[[ Entries provided, beginning ]]
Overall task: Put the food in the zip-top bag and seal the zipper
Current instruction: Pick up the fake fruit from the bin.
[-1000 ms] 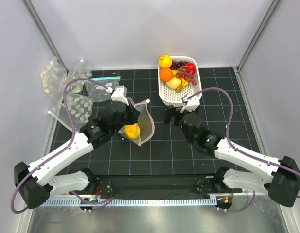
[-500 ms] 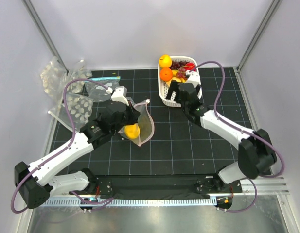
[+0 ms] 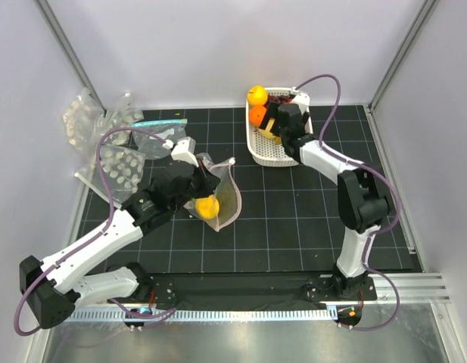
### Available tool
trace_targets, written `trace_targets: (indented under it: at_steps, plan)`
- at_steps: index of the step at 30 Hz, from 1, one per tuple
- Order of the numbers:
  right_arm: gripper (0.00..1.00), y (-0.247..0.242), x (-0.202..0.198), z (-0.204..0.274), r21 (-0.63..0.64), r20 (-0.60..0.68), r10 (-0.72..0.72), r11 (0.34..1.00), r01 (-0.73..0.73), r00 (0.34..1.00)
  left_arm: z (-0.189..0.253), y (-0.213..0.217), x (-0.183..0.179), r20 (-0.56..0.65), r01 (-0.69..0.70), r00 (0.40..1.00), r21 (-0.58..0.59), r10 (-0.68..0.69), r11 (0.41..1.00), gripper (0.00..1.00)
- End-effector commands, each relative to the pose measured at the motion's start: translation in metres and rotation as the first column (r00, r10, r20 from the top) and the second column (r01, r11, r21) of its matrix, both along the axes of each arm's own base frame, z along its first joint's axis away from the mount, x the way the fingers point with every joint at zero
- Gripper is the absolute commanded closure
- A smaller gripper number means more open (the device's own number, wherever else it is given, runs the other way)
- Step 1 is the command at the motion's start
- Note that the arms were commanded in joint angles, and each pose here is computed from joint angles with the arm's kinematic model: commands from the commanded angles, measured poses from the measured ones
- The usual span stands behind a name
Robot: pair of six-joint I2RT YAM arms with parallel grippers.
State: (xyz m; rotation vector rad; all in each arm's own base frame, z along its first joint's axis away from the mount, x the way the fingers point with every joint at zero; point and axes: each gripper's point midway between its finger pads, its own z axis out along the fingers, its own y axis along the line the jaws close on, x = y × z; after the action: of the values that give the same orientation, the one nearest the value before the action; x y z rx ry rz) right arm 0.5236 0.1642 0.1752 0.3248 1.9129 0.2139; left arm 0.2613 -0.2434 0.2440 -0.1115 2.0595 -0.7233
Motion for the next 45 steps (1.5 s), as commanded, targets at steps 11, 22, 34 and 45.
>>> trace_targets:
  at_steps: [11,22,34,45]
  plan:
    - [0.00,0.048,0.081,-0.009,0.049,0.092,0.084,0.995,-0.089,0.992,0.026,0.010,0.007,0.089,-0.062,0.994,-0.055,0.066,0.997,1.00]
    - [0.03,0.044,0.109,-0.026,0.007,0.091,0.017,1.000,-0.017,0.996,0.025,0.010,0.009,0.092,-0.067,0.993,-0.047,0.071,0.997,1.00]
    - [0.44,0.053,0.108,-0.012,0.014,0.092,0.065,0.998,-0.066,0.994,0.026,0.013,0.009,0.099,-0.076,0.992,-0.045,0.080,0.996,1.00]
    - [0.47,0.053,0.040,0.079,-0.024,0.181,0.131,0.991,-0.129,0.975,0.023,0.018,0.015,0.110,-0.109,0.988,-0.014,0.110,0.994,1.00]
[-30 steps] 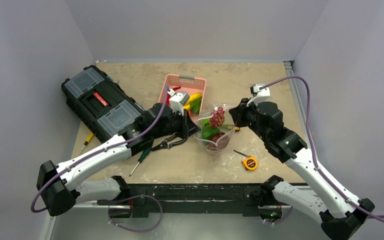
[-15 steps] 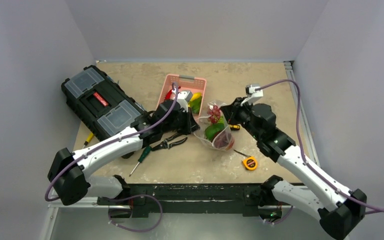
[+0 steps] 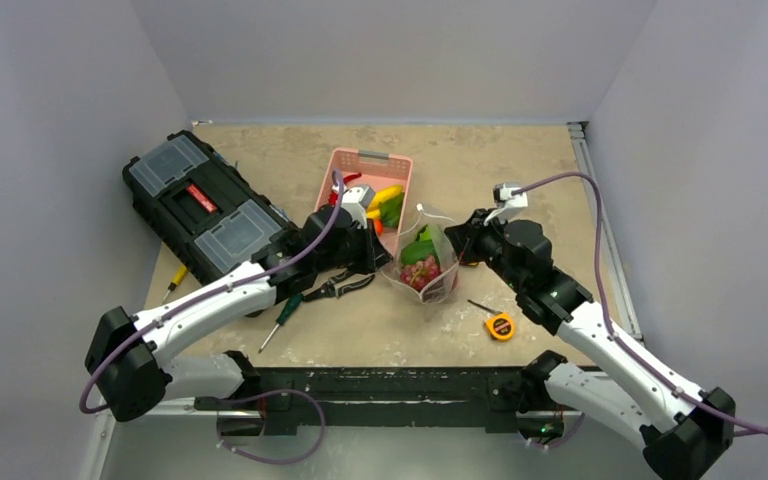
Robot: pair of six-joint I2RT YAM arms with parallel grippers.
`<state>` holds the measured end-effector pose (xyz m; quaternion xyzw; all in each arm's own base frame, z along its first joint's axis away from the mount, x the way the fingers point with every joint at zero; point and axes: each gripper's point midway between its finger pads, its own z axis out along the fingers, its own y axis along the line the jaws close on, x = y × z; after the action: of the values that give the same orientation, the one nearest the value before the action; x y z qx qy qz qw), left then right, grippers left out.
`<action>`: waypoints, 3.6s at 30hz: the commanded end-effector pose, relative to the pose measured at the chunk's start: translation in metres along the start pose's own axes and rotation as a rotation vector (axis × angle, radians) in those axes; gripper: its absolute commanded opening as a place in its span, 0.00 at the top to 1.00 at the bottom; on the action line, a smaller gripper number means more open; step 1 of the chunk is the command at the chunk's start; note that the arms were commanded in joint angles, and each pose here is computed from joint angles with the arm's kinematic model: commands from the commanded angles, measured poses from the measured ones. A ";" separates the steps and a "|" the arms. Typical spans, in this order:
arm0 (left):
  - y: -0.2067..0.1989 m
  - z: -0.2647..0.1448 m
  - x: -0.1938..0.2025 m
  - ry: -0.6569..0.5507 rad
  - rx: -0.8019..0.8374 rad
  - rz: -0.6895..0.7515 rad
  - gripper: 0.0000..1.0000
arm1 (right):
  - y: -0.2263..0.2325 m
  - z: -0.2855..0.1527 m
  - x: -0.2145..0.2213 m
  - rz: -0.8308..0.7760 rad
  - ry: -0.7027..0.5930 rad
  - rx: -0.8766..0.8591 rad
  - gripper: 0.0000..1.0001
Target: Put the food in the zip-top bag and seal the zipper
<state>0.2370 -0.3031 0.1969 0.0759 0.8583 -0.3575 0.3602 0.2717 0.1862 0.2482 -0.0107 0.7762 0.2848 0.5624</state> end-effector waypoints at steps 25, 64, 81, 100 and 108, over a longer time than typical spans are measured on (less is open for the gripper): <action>-0.077 -0.024 -0.011 0.177 0.333 -0.243 1.00 | 0.002 0.025 -0.016 -0.177 0.275 0.137 1.00; -0.108 -0.034 -0.039 0.046 0.534 -0.233 1.00 | -0.018 -0.069 0.065 0.111 0.443 0.155 0.48; -0.102 -0.030 -0.024 0.107 0.517 -0.222 1.00 | 0.022 -0.066 0.041 0.096 0.329 -0.090 1.00; -0.063 -0.040 0.003 0.146 0.348 -0.133 0.73 | 0.028 -0.041 0.028 0.013 0.301 -0.109 1.00; -0.019 -0.078 -0.039 -0.057 0.065 0.083 0.34 | 0.013 -0.049 0.025 0.017 0.245 -0.049 1.00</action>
<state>0.1928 -0.2985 0.2337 0.1024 0.8433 -0.4466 0.2809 0.2100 0.1937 0.2277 -0.0648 0.8505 0.3160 0.4154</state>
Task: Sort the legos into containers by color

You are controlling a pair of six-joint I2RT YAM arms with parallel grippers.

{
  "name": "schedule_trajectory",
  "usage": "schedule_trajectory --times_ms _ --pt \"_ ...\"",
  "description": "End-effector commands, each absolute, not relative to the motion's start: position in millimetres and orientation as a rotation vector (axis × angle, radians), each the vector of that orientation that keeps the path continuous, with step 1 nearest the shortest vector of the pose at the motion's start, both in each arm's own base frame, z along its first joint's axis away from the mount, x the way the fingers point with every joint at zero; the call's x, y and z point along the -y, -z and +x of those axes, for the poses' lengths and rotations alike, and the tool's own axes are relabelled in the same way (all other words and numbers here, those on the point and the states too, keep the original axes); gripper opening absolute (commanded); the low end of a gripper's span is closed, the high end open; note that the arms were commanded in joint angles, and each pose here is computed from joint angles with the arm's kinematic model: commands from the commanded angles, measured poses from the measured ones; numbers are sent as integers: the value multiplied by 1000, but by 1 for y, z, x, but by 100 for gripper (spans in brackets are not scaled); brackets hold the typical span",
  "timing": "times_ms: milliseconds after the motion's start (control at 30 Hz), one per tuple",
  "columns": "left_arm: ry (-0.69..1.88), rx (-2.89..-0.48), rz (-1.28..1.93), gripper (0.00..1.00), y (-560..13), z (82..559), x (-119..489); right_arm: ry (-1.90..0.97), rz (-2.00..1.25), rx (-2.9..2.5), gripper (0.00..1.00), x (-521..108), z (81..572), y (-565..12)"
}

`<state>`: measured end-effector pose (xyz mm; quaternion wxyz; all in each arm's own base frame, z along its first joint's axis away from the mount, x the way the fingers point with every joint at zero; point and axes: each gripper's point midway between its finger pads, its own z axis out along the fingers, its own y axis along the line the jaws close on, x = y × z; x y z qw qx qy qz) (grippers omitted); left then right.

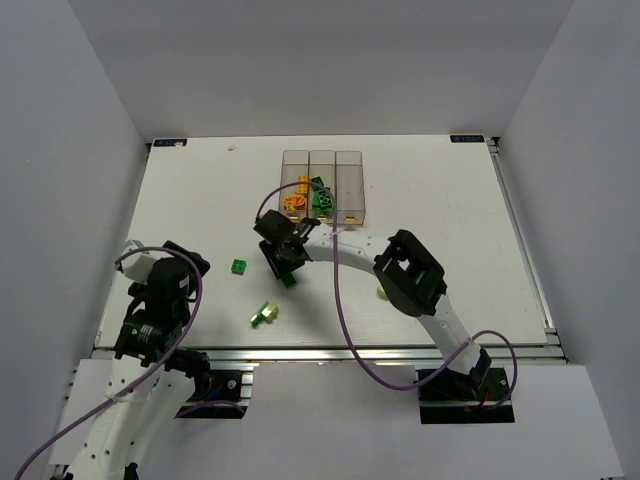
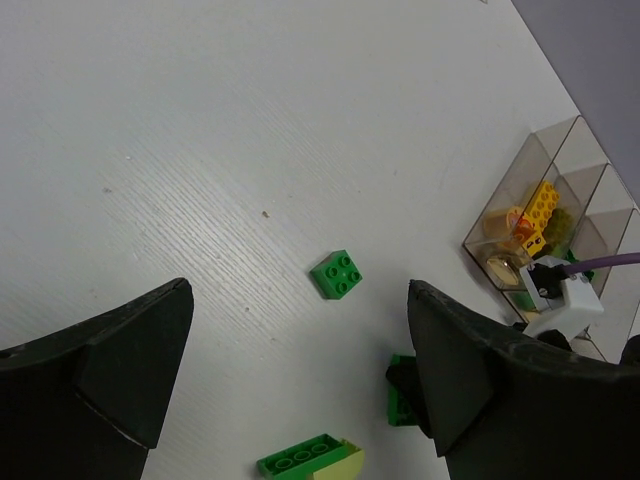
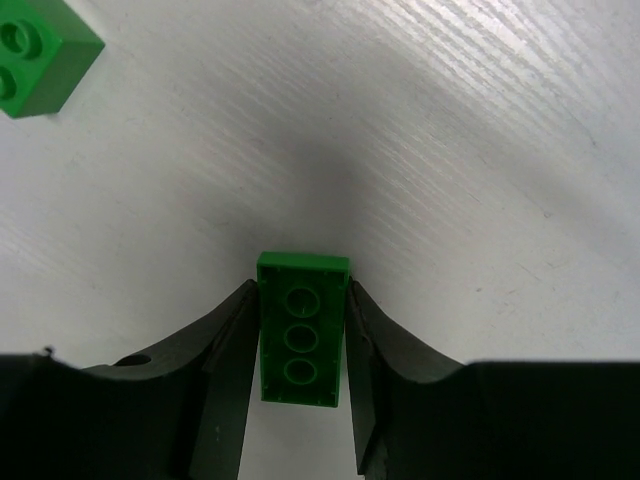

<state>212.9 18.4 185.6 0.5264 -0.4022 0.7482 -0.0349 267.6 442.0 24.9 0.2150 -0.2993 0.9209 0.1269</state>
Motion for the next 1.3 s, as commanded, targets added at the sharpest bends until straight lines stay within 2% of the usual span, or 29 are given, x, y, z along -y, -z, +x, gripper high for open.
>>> schedule_trajectory --times_ms 0,33,67,200,300,400,567,733,900,1267 --pt "137 -1802 -967 96 -181 224 -8 -477 -978 -2502 7 -443 261 -50" --pt "156 -1818 -959 96 -180 226 -4 -497 -993 -2481 1 -442 266 -57" --pt "167 -1827 -956 95 -177 228 -1 -506 -1044 -2442 0 -442 270 -63" --pt "236 -1841 -952 78 -173 240 12 -712 -1229 -2287 0 -450 274 -98" --pt "293 -1847 -958 72 -168 246 21 -793 -1350 -2094 0 -447 282 -134" --pt "333 -1859 -970 72 -164 251 28 -853 -1410 -1950 0 -437 294 -153" --pt "384 -1873 -993 75 -158 257 38 -874 -1326 -1855 0 -402 341 -192" --pt "426 -1895 -1000 76 -151 264 47 -748 -1078 -1863 0 -364 422 -220" --pt "451 -1926 -999 79 -145 272 55 -681 -871 -1931 0 -346 477 -212" --pt "528 -1985 -1076 85 -129 279 72 -708 -713 -1933 0 -361 518 -189"
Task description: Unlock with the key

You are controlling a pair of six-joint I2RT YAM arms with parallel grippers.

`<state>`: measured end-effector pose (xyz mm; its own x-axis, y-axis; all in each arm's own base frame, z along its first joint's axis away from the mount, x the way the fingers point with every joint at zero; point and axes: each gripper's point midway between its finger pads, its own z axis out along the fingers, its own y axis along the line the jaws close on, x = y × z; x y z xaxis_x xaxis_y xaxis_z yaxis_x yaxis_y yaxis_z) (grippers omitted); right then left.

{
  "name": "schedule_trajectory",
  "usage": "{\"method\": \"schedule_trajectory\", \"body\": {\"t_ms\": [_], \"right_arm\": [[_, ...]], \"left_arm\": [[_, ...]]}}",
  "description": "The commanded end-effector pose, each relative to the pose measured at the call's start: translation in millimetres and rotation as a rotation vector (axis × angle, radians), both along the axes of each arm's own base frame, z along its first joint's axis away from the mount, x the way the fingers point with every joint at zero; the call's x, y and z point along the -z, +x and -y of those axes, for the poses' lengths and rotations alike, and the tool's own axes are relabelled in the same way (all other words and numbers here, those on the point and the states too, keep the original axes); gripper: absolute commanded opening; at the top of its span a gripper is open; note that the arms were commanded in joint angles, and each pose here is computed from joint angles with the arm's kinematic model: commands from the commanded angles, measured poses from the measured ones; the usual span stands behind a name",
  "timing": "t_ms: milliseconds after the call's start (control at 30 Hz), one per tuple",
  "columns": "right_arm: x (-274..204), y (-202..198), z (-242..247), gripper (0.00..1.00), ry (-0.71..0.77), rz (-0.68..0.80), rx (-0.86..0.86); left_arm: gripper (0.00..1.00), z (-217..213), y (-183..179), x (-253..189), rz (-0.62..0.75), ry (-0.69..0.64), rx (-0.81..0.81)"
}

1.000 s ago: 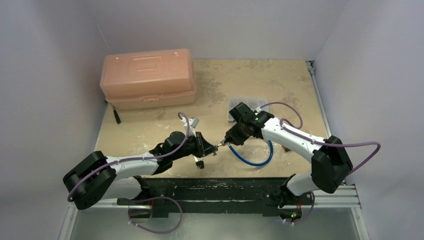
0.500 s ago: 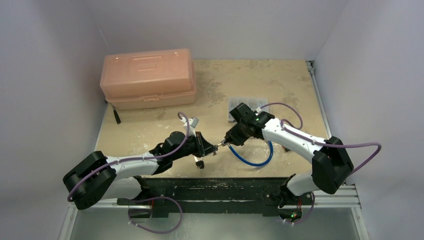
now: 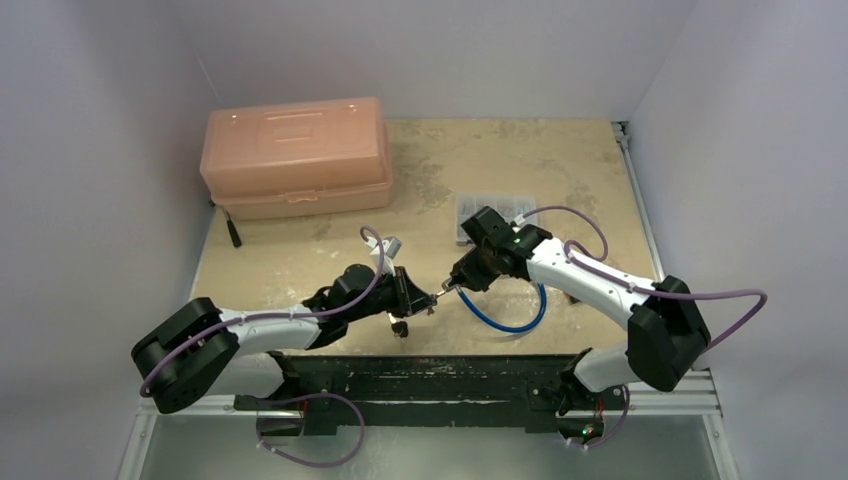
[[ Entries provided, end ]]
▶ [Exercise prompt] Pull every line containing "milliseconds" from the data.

▶ [Answer to the exercise]
  "timing": "times_ms: milliseconds after the motion's start (control at 30 Hz), one per tuple",
  "timing": "t_ms: milliseconds after the call's start (control at 30 Hz), one per tuple",

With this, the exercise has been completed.